The speakers will usually tell you how you can get over those same barriers and then they will show you the shortcut to success. You can hear about problems faced in the industry, you can listen to the solutions they came up with, and often they will even provide a verbal action plan for making a solution. When you’re setting up a business, you’re trying to solve problems and learn how to convince customers that you can help them. Speakers have usually done the same thing, and are spelling out their process. Listen to their problems, and start to come up with alternative solutions. Listen to the sales professionals persuade you of their product, remember their language, and break down arguments.

The case study method is another great way to pick up ideas, because these case studies are often carried out by organisations on a small or local basis, and aren’t yet scaled up. If you keep hearing case studies trying to solve the same problem, you can connect the dots and try to find a solution that is scalable. You listen to what they did on a local level, and you begin to imagine what a national version might look like.

 

Idea source 2 - Typical networking

Get out there and talk to people. Talk to peers, talk to experts, ask them questions, explore their problems. Don’t be afraid to dig deep, and ask "Hey, what do you do? Where do you work? What sort of problems do you face within your work at the moment? What takes the most time? What's the most expensive? Where (or why) isn't there already a solution on the market? What are you really struggling with?”

These questions can lead to excellent conversations about the problems being faced. Say you talk to 30 people and two or three of them express the same issue, you can begin to see that the problem is not being well served in the marketplace.

 

Read Daniel’s tips on how to have conversations at an event. 

 

Idea source 3 - Talk to suppliers

You’re going to find all sorts of established businesses intermingling with new startups who are just beginning to get their services into the marketplace. You’re going to see a lot of pitches at events and you can learn from being exposed to them.

You’re not going to fully invest yourself in someone else’s idea in the same way that you buy into your own, but you can talk to suppliers and learn about their problem-solving motivations. Ask every exhibitor you talk to about the main problems they are solving, ask them what issues the industry is facing, and ask them ‘why?’. Narrow down the details by asking more and more questions if you can.
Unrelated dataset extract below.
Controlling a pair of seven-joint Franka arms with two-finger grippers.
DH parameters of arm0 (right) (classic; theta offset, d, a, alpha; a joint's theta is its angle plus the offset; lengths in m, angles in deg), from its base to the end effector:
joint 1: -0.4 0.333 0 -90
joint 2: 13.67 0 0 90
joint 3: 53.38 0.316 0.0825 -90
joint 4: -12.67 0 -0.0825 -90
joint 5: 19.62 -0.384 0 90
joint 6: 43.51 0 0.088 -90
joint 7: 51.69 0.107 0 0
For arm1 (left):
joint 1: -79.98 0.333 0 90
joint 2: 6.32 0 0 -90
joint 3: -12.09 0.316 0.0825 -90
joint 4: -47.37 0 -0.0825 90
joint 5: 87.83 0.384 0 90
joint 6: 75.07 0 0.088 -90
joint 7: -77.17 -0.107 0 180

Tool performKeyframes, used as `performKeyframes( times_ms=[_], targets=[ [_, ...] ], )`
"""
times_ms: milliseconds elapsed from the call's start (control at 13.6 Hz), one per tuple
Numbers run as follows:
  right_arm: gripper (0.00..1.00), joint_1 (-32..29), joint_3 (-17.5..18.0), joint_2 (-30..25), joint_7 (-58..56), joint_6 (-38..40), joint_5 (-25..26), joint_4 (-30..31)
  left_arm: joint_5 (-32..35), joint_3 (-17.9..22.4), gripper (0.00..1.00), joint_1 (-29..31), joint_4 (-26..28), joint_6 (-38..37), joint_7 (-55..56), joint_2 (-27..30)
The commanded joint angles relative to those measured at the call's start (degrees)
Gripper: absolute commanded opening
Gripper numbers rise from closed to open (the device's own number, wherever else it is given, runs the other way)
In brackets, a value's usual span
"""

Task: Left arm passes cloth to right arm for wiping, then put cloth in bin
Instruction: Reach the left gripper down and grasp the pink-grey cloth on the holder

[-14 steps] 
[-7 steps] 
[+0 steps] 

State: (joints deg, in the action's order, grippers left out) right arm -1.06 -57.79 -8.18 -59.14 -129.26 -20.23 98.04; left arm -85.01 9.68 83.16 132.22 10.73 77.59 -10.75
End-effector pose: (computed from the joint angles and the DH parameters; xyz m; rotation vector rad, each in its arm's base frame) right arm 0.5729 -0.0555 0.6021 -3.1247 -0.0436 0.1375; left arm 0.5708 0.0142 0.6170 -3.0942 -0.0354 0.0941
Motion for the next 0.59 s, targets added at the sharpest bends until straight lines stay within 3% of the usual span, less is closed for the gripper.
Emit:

Talking to suppliers is going to help you better understand the problems so that you can generate your own ideas. It’s a positive stimulus.

 

Idea source 4 - Talk to entrepreneurs

Many of the entrepreneurs you will meet at events have already got a product in the marketplace. Since entrepreneurs are natural born idea generators, they’ll keep on coming up with solutions even while they’re putting their time and energy into something they have more conviction about. They may consider their other ideas to be throwaway, unimportant, or too difficult to pursue. If you can have a good chat with some entrepreneurs and build rapport by asking the right questions, you can tell them about your journey. You can say “I want to be where you are in a year’s time. I am trying to generate ideas. Have you got any ideas that you think might be good?”.

Some of them might tell you to go away, but people like us here at Sustainability Entrepreneur are going to give generous time to a curious entrepreneur and tell them what ideas they think would work for the sector and for the future.

 

Conclusion

There you have it, four ideas for generating ideas at exhibits, expos, workshops, and events. These events and methods should put you in a great frame of mind for generating ideas. As we said earlier, you can only really generate great ideas when you understand and become familiar with the problem you want to fix.